Hi,
I have one workstation(hp xw4300) , with Solaris 10 (x86) and one Digi Sync570i
card.
The system may hangs at any time, from a few minutes to a couple of hours, when
the card is receiving data frames.
I doubt the system hanging is caused by the driver module for Sync570, however,
the same driver works properly on solaris 8 system.
We used to install Solaris 8 on HP xw4100, but now we have to install Solaris
10 on HP xw4300.(we cant get HP xw4100 in the market)
I use kmdb to load solaris system. After the system hangs I can't ping the
host. And the keyboard and mouse have no reponses.
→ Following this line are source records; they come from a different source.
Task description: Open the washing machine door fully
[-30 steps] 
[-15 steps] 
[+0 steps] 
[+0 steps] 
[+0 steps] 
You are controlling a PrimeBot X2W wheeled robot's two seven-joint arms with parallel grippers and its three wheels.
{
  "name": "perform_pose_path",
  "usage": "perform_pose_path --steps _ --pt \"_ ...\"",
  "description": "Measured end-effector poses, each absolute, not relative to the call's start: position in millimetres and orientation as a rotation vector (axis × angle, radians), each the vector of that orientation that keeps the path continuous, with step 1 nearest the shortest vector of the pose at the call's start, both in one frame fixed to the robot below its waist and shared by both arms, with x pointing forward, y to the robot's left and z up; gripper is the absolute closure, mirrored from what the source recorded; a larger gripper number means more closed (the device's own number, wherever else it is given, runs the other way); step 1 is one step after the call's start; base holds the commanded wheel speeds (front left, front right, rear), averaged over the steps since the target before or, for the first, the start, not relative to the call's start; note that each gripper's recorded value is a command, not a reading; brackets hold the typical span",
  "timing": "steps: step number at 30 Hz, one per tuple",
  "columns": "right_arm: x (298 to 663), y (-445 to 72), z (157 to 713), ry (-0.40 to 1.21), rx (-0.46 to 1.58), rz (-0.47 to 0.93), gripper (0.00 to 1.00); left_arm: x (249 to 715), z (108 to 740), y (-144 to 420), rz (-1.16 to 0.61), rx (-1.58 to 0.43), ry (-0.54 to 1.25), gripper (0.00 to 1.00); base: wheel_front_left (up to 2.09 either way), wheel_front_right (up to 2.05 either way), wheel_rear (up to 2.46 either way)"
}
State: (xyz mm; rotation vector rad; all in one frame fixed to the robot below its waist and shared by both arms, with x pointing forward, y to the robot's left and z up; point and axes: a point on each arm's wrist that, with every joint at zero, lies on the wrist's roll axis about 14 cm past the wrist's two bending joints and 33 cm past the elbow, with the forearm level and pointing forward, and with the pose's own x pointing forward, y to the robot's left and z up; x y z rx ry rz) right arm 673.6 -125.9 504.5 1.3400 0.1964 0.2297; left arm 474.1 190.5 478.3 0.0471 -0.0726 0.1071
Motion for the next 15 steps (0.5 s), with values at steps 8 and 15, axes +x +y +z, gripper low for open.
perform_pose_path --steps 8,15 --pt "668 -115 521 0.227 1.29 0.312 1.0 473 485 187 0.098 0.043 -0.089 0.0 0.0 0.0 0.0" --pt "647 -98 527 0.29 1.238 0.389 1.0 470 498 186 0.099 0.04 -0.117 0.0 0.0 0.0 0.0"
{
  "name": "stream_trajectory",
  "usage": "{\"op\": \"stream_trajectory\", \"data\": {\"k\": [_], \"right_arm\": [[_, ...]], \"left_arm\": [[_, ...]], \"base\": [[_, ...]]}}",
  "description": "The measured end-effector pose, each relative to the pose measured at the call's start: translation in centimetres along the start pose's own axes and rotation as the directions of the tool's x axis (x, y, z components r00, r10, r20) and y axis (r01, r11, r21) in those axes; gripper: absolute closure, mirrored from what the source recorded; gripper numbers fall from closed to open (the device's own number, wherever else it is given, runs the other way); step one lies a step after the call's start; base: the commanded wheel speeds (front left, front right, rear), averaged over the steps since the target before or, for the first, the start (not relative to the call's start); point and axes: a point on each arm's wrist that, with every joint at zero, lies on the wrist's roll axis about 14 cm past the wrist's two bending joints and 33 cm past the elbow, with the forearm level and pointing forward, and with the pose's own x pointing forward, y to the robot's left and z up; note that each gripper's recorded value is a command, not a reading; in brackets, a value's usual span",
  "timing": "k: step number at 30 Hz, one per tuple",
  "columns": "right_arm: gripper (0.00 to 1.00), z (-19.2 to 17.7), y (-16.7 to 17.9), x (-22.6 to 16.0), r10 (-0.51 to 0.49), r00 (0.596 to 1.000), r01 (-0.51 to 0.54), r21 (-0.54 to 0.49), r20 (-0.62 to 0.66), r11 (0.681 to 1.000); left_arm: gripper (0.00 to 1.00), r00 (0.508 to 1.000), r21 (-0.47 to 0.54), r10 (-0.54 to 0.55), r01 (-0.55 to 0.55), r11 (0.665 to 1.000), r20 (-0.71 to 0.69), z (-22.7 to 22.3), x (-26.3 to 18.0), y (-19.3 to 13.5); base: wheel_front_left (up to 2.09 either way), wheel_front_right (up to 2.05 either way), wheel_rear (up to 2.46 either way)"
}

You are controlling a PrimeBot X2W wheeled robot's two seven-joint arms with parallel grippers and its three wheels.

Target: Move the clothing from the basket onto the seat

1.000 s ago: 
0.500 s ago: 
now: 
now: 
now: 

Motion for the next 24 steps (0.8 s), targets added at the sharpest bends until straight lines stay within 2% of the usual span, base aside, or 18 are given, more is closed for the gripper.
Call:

I can get the crashdump file by pressing "F1+A" and then input "$<systemdump".
By analysing the crashdump file , I can't find such problems as 'mutex
deadlock' and 'bad trap'.
I really don't know what to do next step !
# The crashdump files can be downloaded from the following URLs :
# www.ras.com.cn/rivanwang/crash_4.tar.gz
# www.ras.com.cn/rivanwang/crash_8.tar.gz
# www.ras.com.cn/rivanwang/crash_7_nor.tar.gz
# "crash_7_nor.tar.gz" is generated before system hanging happens.
I have some questions as follows.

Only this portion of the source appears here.